### ASSIGNMENT
Only the lines from the first line of the entries through the line with "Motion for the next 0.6" belong in the answer, each restated word for word and without pictures.

******

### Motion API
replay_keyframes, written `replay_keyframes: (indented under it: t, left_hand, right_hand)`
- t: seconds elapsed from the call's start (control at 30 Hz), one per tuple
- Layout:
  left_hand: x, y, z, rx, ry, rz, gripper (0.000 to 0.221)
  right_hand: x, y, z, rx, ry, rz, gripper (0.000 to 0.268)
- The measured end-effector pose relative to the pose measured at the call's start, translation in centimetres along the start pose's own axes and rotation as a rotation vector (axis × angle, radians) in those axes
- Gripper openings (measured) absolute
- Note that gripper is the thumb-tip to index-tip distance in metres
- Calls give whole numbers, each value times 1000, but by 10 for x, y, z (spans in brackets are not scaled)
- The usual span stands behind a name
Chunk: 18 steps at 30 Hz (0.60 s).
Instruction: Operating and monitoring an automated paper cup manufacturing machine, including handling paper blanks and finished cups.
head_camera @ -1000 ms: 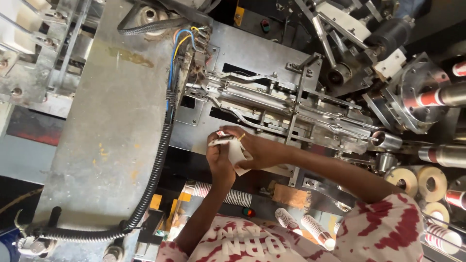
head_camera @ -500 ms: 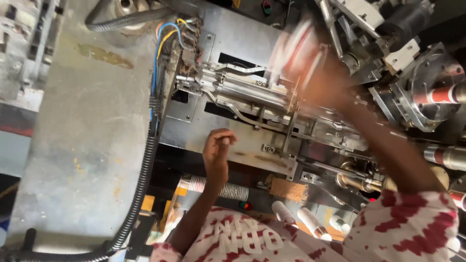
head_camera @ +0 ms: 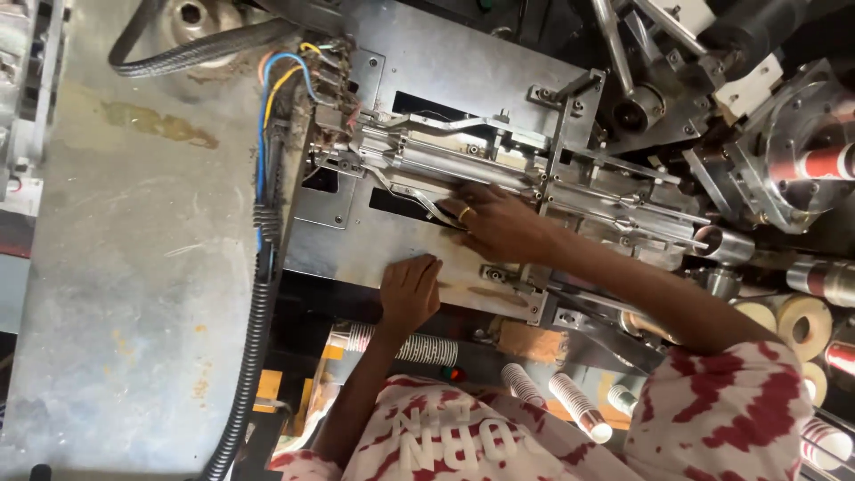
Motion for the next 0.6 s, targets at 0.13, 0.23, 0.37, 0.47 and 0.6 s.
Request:
replay_keyframes:
  t: [0.13, 0.23, 0.37, 0.47, 0.6]
  left_hand:
    - [0, 3, 1, 5, -15, -44, 20]
    - [-3, 3, -1, 16, -18, -43, 19]
    - [-6, 2, -2, 16, -24, -47, 21]
    - [-10, 1, -3, 26, -31, -51, 22]
    - [-9, 2, -3, 36, -26, -54, 23]
  right_hand:
    - [5, 2, 9, 57, -31, -14, 77]
    - [10, 7, 8, 114, 18, -161, 71]
    - [11, 7, 5, 233, -98, -54, 70]
    - [15, 7, 5, 278, -92, -9, 69]
    - [14, 5, 5, 230, -40, -57, 68]
Point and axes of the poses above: each hand's wrist, its own y-axis away from the middle knuckle, its own x-axis out of the palm, z = x × y, the point moved 8 cm from there along -y, towards the middle knuckle, and after that the axes turned 13 degrees about z, right-handed, at the moved point
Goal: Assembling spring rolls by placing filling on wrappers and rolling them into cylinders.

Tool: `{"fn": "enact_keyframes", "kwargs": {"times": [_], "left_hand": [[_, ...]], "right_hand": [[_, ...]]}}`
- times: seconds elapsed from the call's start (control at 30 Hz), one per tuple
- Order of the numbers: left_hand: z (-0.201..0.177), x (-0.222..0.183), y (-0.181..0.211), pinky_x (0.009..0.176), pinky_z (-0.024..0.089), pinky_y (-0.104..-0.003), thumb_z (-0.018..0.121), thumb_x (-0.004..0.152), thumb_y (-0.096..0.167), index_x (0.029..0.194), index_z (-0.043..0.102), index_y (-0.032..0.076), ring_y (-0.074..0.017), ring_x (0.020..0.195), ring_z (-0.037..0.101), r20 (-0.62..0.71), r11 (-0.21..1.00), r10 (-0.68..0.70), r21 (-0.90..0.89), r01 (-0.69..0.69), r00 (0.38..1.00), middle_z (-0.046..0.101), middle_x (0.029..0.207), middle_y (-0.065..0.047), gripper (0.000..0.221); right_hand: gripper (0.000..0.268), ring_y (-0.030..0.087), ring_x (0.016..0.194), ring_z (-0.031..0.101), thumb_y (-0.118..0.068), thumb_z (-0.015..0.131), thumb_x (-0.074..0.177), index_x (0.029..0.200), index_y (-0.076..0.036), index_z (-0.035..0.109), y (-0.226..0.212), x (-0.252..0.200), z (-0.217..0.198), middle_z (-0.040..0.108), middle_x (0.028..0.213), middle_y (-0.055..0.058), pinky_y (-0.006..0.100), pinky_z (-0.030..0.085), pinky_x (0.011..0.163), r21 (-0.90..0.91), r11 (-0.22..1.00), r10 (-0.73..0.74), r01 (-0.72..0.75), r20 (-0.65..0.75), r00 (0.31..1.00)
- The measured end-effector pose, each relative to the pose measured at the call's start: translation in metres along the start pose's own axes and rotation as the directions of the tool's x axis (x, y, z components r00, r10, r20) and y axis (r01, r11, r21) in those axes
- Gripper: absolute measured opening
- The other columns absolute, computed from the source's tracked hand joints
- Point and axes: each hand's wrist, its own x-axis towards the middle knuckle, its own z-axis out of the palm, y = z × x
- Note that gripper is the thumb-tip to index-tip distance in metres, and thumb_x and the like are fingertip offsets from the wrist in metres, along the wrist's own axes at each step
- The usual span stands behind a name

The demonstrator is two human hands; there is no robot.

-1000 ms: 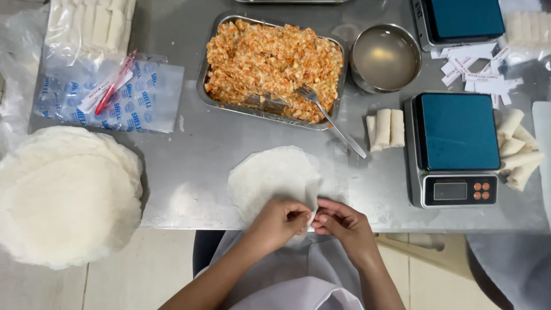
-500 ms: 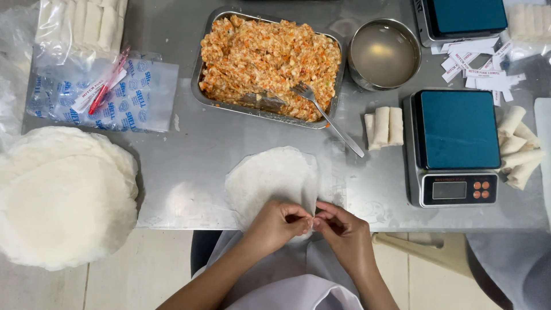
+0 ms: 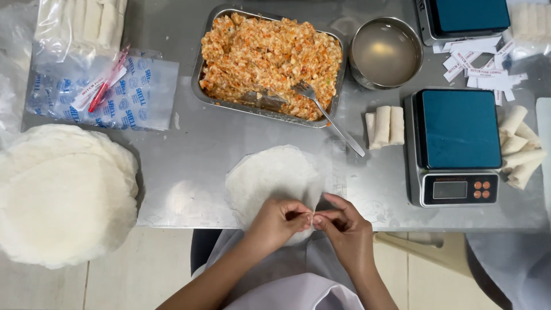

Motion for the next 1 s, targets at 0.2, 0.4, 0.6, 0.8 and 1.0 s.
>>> {"fn": "enact_keyframes", "kwargs": {"times": [0.2, 0.4, 0.6, 0.8, 1.0], "left_hand": [[0.001, 0.004, -0.008, 0.058, 0.044, -0.020, 0.073, 0.088, 0.015, 0.080, 0.079, 0.013, -0.0007, 0.060, 0.057, -0.015, 0.958, 0.183, 0.226, -0.175, 0.983, 0.075, 0.068, 0.005, 0.011], [-0.012, 0.007, -0.024, 0.058, 0.042, -0.025, 0.071, 0.078, 0.009, 0.074, 0.068, 0.014, -0.0044, 0.062, 0.053, -0.148, 0.938, 0.231, 0.297, -0.180, 0.962, 0.065, 0.066, 0.007, 0.007], [-0.009, 0.011, -0.036, 0.059, 0.044, -0.035, 0.059, 0.083, 0.009, 0.085, 0.055, 0.014, -0.0158, 0.059, 0.055, -0.012, 0.786, 0.399, 0.520, -0.335, 0.917, 0.058, 0.065, 0.000, 0.006], [-0.007, 0.010, -0.016, 0.068, 0.055, -0.033, 0.076, 0.084, 0.049, 0.130, 0.055, 0.019, -0.0150, 0.068, 0.069, -0.015, 0.823, 0.292, 0.514, -0.243, 0.956, 0.072, 0.098, 0.001, 0.058], [-0.029, 0.036, -0.022, 0.074, 0.052, -0.036, 0.065, 0.084, 0.022, 0.091, 0.073, 0.018, -0.0230, 0.080, 0.074, -0.154, 0.744, 0.404, 0.629, -0.226, 0.902, 0.079, 0.085, -0.002, 0.012]], "right_hand": [[0.033, 0.017, 0.073, 0.070, 0.007, 0.072, 0.086, 0.097, -0.011, 0.046, 0.036, 0.006, 0.005, 0.071, 0.085, 0.009, 0.026, 0.058, 0.070, 0.091, 0.987, -0.136, 0.134, 0.024, 0.990], [0.033, 0.015, 0.070, 0.058, 0.010, 0.062, 0.089, 0.096, -0.013, 0.039, 0.056, 0.017, 0.000, 0.061, 0.089, 0.008, 0.028, 0.050, 0.064, 0.237, 0.951, -0.207, 0.200, 0.006, 0.978], [0.039, 0.015, 0.064, 0.063, -0.011, 0.070, 0.094, 0.129, -0.013, 0.053, 0.007, 0.018, -0.003, 0.066, 0.084, 0.003, 0.029, 0.050, 0.066, -0.228, 0.967, -0.077, 0.111, 0.154, 0.985], [0.037, 0.023, 0.071, 0.070, -0.035, 0.064, 0.090, 0.124, -0.019, 0.062, -0.002, 0.025, 0.000, 0.073, 0.079, 0.004, 0.036, 0.052, 0.070, -0.623, 0.776, -0.003, 0.098, 0.151, 0.988], [0.042, 0.023, 0.061, 0.066, -0.009, 0.051, 0.090, 0.128, -0.022, 0.060, -0.001, 0.029, -0.002, 0.072, 0.078, 0.002, 0.036, 0.047, 0.065, -0.567, 0.798, -0.128, 0.205, 0.172, 0.977]]}}
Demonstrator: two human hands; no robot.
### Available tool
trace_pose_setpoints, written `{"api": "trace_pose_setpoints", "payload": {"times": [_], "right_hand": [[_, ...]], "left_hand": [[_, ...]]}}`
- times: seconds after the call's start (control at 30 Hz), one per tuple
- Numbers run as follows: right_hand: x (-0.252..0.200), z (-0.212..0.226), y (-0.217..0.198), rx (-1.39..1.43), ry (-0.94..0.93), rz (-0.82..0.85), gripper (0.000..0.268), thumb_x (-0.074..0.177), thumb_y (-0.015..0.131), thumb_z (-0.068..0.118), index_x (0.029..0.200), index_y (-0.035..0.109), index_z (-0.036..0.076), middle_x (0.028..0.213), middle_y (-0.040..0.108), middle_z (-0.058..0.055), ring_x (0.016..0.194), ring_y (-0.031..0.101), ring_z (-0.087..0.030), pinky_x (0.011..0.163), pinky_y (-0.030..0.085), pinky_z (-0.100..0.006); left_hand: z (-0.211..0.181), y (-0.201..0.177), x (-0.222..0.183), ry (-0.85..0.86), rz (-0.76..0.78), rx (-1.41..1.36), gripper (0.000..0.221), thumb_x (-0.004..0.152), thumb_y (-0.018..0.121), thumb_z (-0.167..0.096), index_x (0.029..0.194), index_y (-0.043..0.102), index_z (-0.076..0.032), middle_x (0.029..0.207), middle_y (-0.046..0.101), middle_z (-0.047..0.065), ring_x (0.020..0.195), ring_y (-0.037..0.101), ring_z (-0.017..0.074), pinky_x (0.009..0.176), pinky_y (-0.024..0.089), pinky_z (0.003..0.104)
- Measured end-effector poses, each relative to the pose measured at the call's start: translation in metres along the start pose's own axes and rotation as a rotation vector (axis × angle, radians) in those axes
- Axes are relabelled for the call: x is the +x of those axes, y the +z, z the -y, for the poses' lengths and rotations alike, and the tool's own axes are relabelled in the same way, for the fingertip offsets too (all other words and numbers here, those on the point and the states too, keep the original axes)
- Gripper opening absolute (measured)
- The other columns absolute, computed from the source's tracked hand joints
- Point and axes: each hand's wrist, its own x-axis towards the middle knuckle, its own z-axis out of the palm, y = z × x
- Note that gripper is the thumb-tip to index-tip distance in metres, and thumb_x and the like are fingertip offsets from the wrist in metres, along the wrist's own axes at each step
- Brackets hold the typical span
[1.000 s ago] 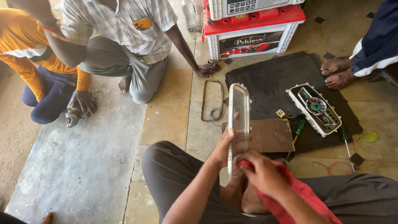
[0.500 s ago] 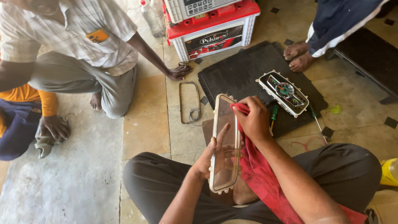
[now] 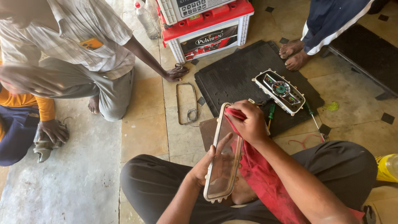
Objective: The person sits on the floor and cleans a motorcycle instrument cluster cover using a red cloth. They wipe the clear plastic cover thoroughly, then align and place it back onto the instrument cluster housing containing the speedometer and other gauges.
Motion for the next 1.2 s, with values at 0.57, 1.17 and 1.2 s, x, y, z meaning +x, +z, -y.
{"api": "trace_pose_setpoints", "payload": {"times": [0.57,1.17,1.2], "right_hand": [[-0.080,-0.045,-0.084,0.750,0.814,-0.168,0.009,0.104,0.064,0.012,0.109,0.064,0.005,0.100,0.071,-0.003,0.084,0.065,-0.008,0.076,0.054,-0.024],[-0.091,-0.058,-0.072,0.806,0.921,-0.144,0.013,0.109,0.058,0.020,0.112,0.060,0.007,0.093,0.068,-0.006,0.080,0.066,-0.013,0.071,0.056,-0.029],[-0.092,-0.059,-0.072,0.802,0.927,-0.146,0.012,0.109,0.058,0.019,0.112,0.060,0.008,0.092,0.068,-0.006,0.080,0.066,-0.013,0.071,0.056,-0.029]], "left_hand": [[-0.031,-0.017,-0.014,0.284,0.404,-0.304,0.143,0.063,0.059,-0.099,0.177,0.002,-0.032,0.157,0.041,0.032,0.131,0.053,0.0452,0.100,0.056,0.058],[-0.044,-0.003,-0.007,0.287,0.453,-0.160,0.152,0.052,0.064,-0.100,0.173,0.000,-0.032,0.157,0.038,0.034,0.141,0.048,0.0453,0.106,0.048,0.065],[-0.045,-0.004,-0.007,0.288,0.449,-0.161,0.153,0.052,0.064,-0.100,0.173,0.000,-0.032,0.156,0.039,0.034,0.139,0.048,0.0448,0.105,0.049,0.064]]}}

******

### ANSWER SECTION
### Motion API
replay_keyframes, written `replay_keyframes: (indented under it: t, left_hand, right_hand)`
- t: seconds elapsed from the call's start (control at 30 Hz), one per tuple
- Layout:
  left_hand: x, y, z, rx, ry, rz, gripper (0.000 to 0.221)
  right_hand: x, y, z, rx, ry, rz, gripper (0.000 to 0.268)
- The measured end-effector pose relative to the pose measured at the call's start, translation in centimetres along the start pose's own axes and rotation as a rotation vector (axis × angle, radians) in those axes
- Gripper openings (measured) absolute
- Note that gripper is the thumb-tip to index-tip distance in metres
- Calls give whole numbers, each value times 1000, but by 10 for x, y, z (spans in brackets are not scaled)
- The usual span stands behind a name
Chunk: 18 steps at 30 Hz (0.60 s).
Instruction: Operating and monitoring an automated paper cup manufacturing machine, including handling paper blanks and finished cups.
head_camera @ -1000 ms: 
head_camera @ -500 ms: 
head_camera @ +0 ms: 
Motion for the next 0.6 s, targets at 0.13, 0.23, 0.37, 0.47 and 0.6 s.

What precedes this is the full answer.